● PROBLEM DESCRIPTION
Only lines containing the string "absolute" belong in the answer; find them in the records and copy them.
*** RECORD EXTRACTS ***
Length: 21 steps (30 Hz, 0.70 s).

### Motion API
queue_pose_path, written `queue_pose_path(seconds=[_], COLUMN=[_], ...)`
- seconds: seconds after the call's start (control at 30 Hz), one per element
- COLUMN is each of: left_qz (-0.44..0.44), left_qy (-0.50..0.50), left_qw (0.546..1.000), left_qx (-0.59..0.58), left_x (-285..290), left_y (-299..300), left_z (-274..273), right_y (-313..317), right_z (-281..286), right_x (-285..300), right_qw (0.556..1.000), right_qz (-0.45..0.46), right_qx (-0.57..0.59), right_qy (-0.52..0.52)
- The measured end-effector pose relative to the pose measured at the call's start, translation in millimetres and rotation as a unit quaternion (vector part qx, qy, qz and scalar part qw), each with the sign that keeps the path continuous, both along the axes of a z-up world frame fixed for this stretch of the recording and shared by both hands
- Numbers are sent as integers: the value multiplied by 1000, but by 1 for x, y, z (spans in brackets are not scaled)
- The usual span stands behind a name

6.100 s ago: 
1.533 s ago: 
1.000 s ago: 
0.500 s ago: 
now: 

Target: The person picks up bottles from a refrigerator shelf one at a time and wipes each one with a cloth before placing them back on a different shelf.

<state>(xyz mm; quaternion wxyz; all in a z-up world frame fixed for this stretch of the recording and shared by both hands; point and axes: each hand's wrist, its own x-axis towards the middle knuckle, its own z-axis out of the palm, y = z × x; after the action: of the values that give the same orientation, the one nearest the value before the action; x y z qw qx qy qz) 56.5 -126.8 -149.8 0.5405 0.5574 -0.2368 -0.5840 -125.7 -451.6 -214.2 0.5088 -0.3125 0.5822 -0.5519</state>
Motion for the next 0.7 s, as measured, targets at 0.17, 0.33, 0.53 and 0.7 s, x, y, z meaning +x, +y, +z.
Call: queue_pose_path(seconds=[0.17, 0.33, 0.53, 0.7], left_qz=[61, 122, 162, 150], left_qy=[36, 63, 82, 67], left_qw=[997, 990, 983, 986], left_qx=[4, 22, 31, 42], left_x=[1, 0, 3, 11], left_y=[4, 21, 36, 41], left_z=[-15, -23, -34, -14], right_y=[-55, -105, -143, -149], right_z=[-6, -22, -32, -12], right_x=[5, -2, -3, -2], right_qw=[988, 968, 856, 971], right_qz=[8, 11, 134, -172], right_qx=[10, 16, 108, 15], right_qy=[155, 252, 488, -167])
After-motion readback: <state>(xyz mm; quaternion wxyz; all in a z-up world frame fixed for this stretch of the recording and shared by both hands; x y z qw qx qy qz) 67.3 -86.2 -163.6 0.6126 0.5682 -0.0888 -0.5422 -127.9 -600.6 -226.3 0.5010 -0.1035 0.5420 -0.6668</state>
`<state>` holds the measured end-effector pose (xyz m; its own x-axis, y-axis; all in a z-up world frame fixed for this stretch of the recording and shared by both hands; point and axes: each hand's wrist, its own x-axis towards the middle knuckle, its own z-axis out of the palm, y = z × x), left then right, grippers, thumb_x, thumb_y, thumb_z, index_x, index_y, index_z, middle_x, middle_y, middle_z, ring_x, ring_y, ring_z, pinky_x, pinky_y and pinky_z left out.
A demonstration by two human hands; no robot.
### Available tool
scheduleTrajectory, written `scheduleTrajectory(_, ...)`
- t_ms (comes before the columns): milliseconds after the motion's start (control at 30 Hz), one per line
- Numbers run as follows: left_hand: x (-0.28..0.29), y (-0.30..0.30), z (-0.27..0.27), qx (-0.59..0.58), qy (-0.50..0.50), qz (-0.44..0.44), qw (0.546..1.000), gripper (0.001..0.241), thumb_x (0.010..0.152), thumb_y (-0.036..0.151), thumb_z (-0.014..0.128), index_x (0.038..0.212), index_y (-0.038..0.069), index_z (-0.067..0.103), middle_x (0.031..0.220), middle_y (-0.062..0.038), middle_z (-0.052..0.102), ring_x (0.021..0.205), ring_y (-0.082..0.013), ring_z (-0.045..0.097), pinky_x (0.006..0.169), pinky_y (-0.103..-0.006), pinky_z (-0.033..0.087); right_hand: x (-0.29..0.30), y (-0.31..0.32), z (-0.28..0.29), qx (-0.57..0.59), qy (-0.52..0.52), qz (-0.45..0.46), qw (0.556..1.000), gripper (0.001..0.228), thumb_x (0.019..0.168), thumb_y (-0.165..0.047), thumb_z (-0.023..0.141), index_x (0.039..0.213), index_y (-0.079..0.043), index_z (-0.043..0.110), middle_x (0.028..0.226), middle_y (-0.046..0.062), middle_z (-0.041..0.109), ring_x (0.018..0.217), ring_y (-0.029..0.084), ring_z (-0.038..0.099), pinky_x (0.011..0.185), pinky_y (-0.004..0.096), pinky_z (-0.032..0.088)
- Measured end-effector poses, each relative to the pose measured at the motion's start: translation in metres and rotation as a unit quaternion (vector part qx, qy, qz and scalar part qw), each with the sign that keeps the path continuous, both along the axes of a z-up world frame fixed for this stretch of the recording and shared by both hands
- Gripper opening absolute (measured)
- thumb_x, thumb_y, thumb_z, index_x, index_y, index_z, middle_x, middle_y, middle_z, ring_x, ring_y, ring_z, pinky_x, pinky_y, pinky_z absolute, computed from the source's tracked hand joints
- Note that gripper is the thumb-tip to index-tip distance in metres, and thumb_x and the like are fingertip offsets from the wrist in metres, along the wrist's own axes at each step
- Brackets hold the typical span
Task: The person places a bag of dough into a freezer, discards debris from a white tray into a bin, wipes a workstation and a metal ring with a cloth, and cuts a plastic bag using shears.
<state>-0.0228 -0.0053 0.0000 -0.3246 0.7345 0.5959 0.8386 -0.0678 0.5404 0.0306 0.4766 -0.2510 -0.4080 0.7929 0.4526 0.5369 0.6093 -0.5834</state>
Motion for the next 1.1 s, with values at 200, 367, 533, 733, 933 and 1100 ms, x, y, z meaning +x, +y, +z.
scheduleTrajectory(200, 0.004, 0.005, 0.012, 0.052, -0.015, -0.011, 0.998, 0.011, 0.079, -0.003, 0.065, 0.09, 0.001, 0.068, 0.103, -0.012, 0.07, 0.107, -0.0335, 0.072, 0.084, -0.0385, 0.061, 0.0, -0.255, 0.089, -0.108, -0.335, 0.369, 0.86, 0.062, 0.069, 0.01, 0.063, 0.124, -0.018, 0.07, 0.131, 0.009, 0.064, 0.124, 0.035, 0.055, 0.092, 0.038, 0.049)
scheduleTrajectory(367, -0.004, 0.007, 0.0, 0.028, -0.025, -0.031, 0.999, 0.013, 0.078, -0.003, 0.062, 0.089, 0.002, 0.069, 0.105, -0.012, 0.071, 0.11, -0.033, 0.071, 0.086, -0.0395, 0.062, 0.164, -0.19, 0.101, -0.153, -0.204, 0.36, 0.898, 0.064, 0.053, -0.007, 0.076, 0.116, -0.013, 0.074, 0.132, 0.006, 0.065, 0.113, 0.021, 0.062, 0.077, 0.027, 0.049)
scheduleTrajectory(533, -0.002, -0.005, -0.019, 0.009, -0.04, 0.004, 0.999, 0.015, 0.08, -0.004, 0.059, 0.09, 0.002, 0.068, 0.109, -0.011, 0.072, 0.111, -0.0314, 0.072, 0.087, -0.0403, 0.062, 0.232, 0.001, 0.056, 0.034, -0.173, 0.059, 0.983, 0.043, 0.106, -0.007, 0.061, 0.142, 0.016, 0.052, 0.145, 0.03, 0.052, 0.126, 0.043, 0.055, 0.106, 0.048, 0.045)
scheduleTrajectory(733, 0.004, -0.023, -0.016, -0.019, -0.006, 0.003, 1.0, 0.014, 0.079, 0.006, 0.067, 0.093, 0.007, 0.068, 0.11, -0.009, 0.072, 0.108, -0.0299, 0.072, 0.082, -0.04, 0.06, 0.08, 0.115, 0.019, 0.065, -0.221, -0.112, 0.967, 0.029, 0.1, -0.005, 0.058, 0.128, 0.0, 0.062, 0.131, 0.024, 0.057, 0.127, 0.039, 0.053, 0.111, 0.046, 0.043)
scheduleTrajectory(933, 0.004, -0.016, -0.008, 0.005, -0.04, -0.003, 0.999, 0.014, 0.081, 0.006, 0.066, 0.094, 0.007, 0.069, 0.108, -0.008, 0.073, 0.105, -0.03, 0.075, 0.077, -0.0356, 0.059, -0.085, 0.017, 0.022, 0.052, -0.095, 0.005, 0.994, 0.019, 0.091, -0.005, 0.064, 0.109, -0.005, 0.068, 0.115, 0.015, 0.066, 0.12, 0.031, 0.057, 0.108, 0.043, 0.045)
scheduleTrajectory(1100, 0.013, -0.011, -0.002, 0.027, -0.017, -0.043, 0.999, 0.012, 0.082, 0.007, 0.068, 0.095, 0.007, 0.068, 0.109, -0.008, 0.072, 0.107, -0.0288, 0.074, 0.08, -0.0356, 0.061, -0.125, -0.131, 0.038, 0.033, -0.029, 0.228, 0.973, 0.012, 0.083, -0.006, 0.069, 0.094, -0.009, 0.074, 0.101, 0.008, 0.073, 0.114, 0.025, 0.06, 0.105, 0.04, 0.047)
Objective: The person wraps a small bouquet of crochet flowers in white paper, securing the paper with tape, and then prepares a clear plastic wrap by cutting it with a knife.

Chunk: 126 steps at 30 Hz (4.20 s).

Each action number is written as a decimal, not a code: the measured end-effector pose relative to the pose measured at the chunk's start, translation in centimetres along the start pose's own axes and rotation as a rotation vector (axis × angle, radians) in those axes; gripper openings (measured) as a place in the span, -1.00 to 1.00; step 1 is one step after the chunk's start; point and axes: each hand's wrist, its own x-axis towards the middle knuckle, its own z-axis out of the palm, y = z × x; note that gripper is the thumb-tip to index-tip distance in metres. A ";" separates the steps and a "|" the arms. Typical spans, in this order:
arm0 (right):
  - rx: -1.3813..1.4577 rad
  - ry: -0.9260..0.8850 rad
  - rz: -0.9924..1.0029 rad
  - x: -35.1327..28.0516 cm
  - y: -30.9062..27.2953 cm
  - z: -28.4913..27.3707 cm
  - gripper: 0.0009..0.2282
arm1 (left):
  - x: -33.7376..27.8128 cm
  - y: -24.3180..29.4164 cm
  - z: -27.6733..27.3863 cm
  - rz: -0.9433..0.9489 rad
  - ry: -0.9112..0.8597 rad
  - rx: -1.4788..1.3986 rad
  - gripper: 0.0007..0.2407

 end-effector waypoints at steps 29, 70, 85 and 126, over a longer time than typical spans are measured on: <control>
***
● TASK RESPONSE
- Gripper opening absolute (measured)
- thumb_x, thumb_y, thumb_z, index_x, index_y, index_z, middle_x, middle_y, middle_z, ring_x, ring_y, ring_z, pinky_x, pinky_y, pinky_z absolute, computed from the source's tracked hand joints

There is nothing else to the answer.